Le 22 août à Paris, les combats continuent sans répit,
peut-on lire dans la presse courageuse avec la photo du général de Gaulle occupant
toute une seconde page. Le CNR contrôle la situation, partout les FFI
récupèrent armes et munitions, toute la population est mobilisée face à
l’ennemi.
Du 23 au 25 août, les jours seront décisifs, les chars de la
division Leclerc foncent sur Paris. En dépit de leurs forces restantes, les
Allemands sont isolés dans sept à huit points d’appui au cœur de Paris.
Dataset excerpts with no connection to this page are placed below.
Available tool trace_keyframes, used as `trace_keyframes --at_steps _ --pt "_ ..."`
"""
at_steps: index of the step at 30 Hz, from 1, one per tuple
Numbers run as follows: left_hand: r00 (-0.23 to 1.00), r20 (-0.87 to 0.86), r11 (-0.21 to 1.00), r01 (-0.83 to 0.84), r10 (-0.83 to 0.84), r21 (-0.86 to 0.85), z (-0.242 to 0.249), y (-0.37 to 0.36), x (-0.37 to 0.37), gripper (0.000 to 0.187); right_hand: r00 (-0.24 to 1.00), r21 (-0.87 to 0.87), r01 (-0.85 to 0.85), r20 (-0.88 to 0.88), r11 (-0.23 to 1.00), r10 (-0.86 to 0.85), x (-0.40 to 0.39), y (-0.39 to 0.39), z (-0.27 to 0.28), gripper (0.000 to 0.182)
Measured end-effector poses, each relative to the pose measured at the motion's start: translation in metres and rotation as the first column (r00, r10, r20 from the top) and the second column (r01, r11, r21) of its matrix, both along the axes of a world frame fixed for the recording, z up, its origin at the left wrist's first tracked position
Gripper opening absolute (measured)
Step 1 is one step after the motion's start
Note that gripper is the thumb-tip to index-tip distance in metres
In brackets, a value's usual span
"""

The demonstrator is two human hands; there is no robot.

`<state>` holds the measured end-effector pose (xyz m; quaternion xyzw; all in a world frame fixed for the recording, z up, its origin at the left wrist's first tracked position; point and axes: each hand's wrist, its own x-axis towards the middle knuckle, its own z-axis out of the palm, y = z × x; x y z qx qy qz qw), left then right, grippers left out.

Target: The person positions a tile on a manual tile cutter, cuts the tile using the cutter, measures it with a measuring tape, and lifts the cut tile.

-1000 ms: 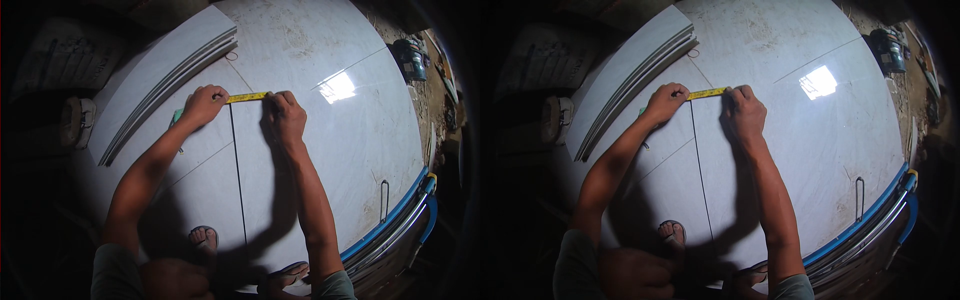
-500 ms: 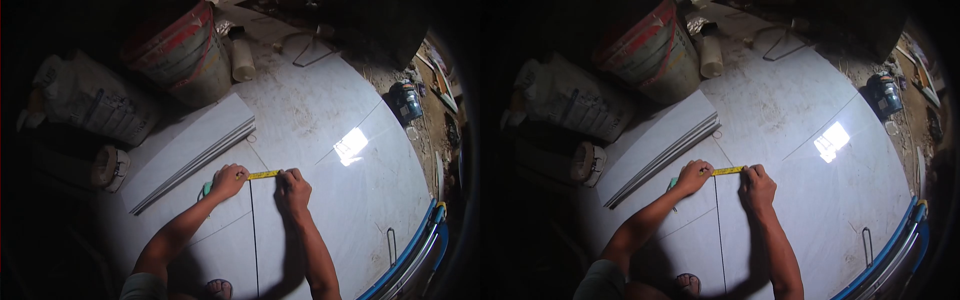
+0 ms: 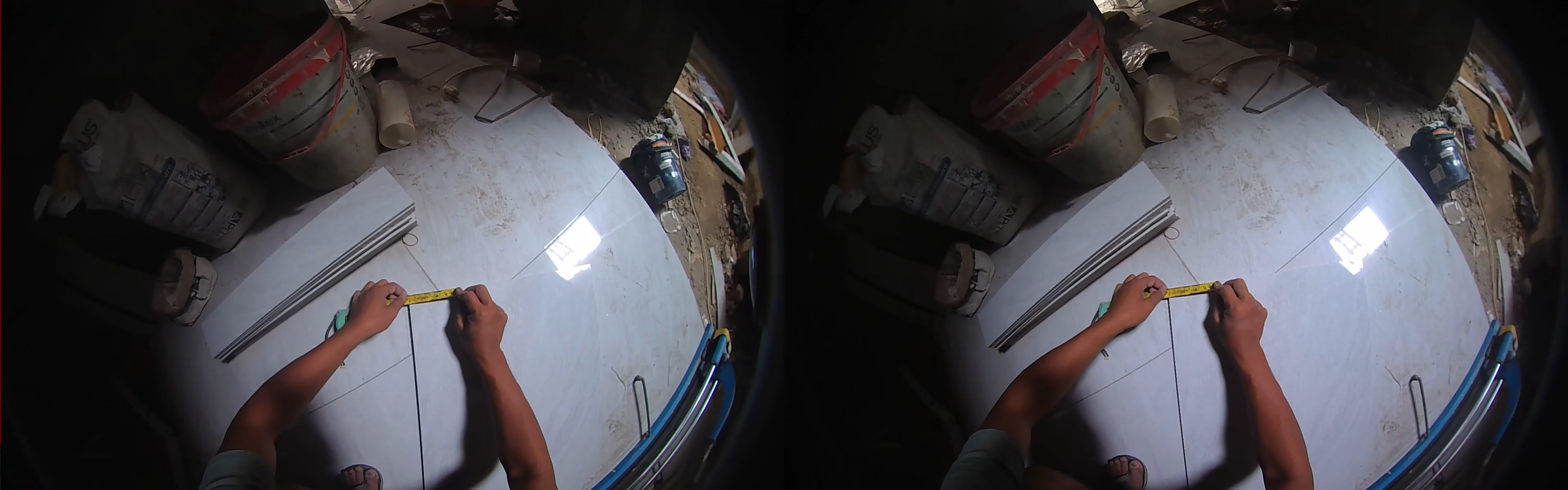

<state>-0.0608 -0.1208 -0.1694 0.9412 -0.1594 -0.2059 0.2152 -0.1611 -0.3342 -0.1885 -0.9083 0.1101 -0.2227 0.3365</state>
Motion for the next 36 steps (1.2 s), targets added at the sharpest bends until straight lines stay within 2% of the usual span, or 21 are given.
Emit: trace_keyframes --at_steps 7,15,17,22,25,27,30,33,34,36 --pt "1.000 0.010 1.000 0.002 -0.002 -0.013 -0.004 0.001 -0.002 0.018 1.000 0.040 -0.003 -0.019 0.999 0.004 -0.002 0.001 -0.005 0.007" --pt "0.999 0.043 1.000 -0.008 0.008 -0.009 0.000 0.001 -0.001 0.018 1.000 0.006 -0.017 0.027 1.000 0.016 0.006 0.002 0.001 0.010" --pt "1.000 -0.010 1.000 -0.023 0.023 0.002 -0.007 0.001 0.000 0.017 1.000 0.012 -0.006 -0.020 1.000 0.007 0.000 0.000 0.002 0.011" --pt "0.998 0.064 0.999 -0.001 0.004 -0.043 -0.004 0.000 -0.001 0.016 0.999 0.019 -0.015 -0.037 1.000 0.016 0.000 -0.001 -0.008 0.009" --pt "0.999 0.032 0.999 -0.015 0.016 -0.042 -0.010 0.002 -0.001 0.016 0.998 -0.011 0.020 -0.061 1.000 -0.020 0.001 0.001 -0.001 0.009" --pt "0.999 0.007 0.999 -0.045 0.045 -0.016 -0.007 -0.001 -0.001 0.016 1.000 0.040 0.008 -0.003 0.999 -0.008 0.004 -0.003 -0.004 0.019" --pt "0.995 0.094 0.997 -0.027 0.034 -0.070 -0.009 0.001 -0.005 0.018 0.998 0.284 -0.061 0.043 0.957 0.051 0.000 -0.009 0.003 0.032" --pt "0.983 0.052 0.968 -0.166 0.178 -0.186 -0.017 0.005 -0.007 0.022 0.984 0.407 -0.160 0.142 0.899 0.111 -0.004 -0.026 -0.005 0.042" --pt "0.979 0.113 0.958 -0.137 0.170 -0.253 -0.020 0.008 -0.007 0.023 0.990 0.595 -0.137 0.073 0.792 0.117 -0.008 -0.028 -0.010 0.042" --pt "0.983 0.054 0.925 -0.144 0.174 -0.351 -0.019 0.015 -0.005 0.021 0.979 0.495 -0.202 0.093 0.845 0.179 -0.032 -0.028 0.013 0.043"
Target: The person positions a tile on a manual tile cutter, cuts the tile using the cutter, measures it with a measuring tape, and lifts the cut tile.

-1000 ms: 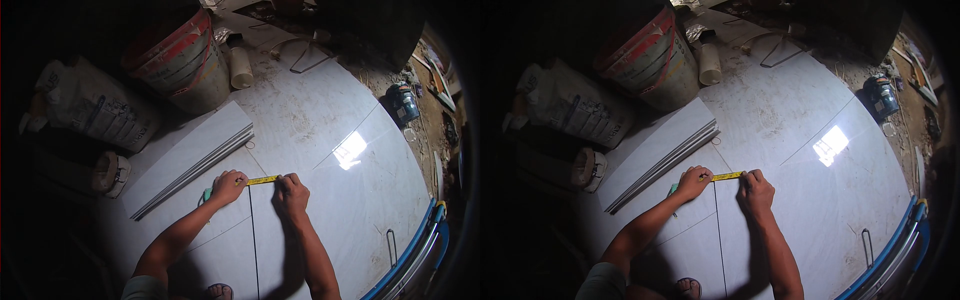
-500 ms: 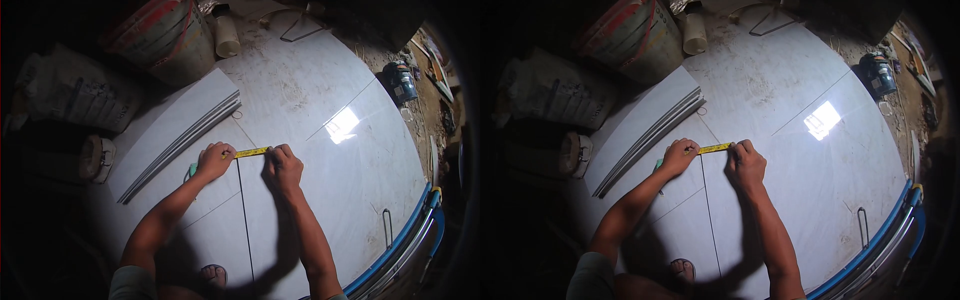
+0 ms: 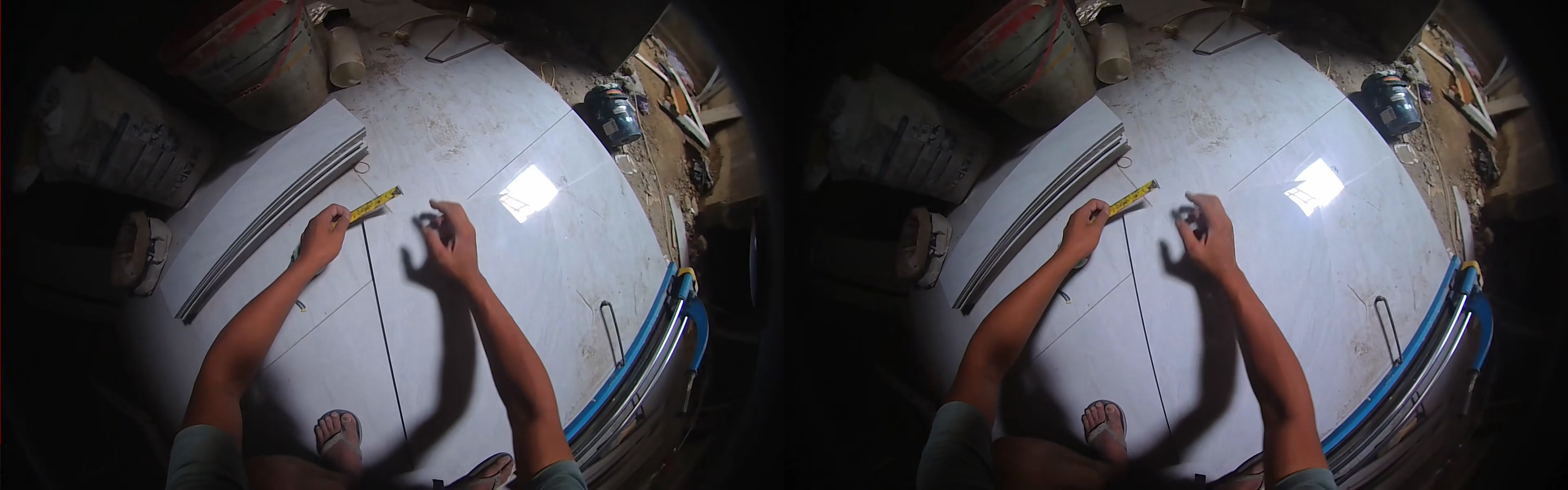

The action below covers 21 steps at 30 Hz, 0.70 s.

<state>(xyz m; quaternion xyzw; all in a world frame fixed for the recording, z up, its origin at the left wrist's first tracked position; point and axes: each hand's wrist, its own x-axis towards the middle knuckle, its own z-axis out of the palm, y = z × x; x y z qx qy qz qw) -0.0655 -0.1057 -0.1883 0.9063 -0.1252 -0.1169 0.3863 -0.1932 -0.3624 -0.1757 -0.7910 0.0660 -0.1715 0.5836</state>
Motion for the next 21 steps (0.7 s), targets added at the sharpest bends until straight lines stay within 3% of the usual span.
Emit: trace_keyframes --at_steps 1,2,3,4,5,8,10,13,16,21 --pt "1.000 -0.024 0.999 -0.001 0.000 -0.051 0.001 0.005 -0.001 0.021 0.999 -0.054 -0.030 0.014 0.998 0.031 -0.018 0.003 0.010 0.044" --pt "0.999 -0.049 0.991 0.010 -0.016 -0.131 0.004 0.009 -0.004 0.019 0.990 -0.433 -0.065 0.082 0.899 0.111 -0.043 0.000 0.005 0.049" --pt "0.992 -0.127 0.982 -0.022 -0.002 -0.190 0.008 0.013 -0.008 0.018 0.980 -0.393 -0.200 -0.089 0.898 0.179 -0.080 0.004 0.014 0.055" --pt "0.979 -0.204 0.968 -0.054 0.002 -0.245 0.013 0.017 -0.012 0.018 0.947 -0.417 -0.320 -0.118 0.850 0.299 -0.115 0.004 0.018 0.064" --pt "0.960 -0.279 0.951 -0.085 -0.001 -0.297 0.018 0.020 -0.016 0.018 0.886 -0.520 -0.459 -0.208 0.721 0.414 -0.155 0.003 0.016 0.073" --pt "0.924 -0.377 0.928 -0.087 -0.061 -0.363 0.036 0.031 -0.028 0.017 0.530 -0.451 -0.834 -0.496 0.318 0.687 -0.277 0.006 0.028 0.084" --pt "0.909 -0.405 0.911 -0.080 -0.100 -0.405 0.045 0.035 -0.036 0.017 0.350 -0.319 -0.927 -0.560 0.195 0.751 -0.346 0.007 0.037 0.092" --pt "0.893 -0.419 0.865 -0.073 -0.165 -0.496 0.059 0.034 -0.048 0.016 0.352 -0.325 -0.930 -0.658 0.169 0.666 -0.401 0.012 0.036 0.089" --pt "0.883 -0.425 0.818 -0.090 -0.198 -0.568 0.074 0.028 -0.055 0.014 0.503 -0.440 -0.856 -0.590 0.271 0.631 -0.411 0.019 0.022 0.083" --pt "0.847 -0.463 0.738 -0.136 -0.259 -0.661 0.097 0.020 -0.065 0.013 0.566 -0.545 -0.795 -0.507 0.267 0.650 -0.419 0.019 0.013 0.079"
Une
proclamation du CNR sera placardée dans tous les quartiers de la capitale dans
la nuit du 23 au 24 août dont voici un extrait : « A toute la population qui
toutes classes confondues est entrée dans la lutte, l’admiration et l’orgueil
du pays … »
Le 25 août, les chars de Leclerc sont attendus. La jonction
de la 2ème DB avec les FFI se fait avec comme consigne à chaque unité, « Combattre
avec les unités Leclerc, les renseigner sur les positions allemandes, les aider
par tous les moyens possibles. » Ce jour-là, le général de Gaulle retrouve
Leclerc à l’Hôtel de Ville, côté allemand, le général nazi Choltitz capitule
entre les mains de Rol et Leclerc.
L’insurrection à laquelle les allemands n’étaient pas
préparés et l’organisation des barricades par les FFI ont permis de protéger
Paris de la destruction. Leurs combats ont préparé la victoire alliée, forcé la
main du général Eisenhower qui aurait aimé être le seul libérateur de Paris et
facilité la progression de la division Leclerc.
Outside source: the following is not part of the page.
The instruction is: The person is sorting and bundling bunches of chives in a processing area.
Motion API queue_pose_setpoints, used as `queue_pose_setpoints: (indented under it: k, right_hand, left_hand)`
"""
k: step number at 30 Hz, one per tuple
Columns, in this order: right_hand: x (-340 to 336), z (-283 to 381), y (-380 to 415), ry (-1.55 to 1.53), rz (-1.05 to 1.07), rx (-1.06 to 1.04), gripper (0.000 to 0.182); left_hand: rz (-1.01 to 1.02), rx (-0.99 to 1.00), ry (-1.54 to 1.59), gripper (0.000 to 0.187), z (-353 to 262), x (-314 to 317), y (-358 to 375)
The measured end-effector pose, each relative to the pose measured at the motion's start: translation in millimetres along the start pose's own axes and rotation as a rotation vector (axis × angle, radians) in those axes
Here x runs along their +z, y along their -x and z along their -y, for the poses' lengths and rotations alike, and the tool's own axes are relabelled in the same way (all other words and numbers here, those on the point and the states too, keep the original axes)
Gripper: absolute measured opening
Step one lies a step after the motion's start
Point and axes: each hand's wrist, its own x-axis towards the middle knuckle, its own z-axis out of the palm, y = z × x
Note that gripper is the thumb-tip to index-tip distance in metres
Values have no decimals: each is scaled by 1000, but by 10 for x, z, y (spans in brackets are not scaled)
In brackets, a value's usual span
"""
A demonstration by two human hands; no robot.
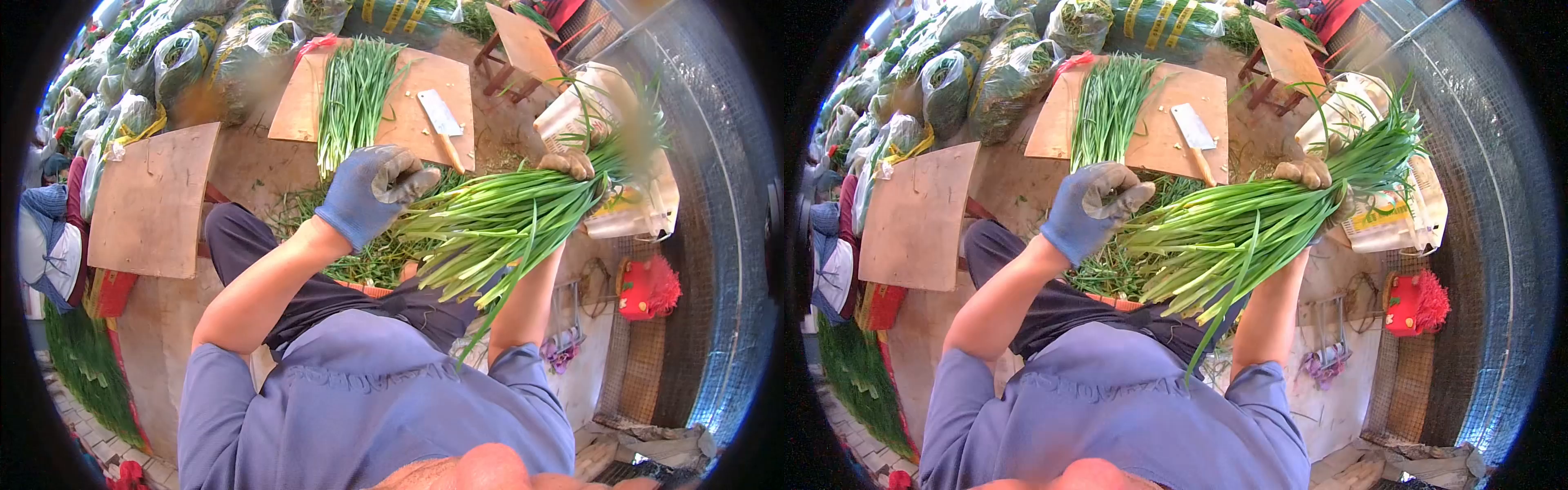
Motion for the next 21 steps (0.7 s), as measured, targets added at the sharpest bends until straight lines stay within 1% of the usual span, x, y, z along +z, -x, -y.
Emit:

En août 1944, les parisiens et les parisiennes n’ont
pas attendu les forces alliées pour libérer la capitale du joug nazi, l’unité
du peuple fut le socle de la victoire. Les jeunes générations doivent se
rappeler que si une trêve décidée en catimini entre les allemands et des
représentants du gouvernement provisoire à Paris, avait été acceptée, le
discours du général de Gaulle « Paris martyrisé… mais Paris libéré par lui-même
par son peuple » n’aurait jamais pu être prononcé. Sans la lucidité et la
détermination à vaincre du CNR, du COMAC et des FFI réunis, la France aurait perdu
la guerre, son indépendance, sa liberté !
*Christine ALFARGE Secrétaire générale de l'Académie du Gaullisme.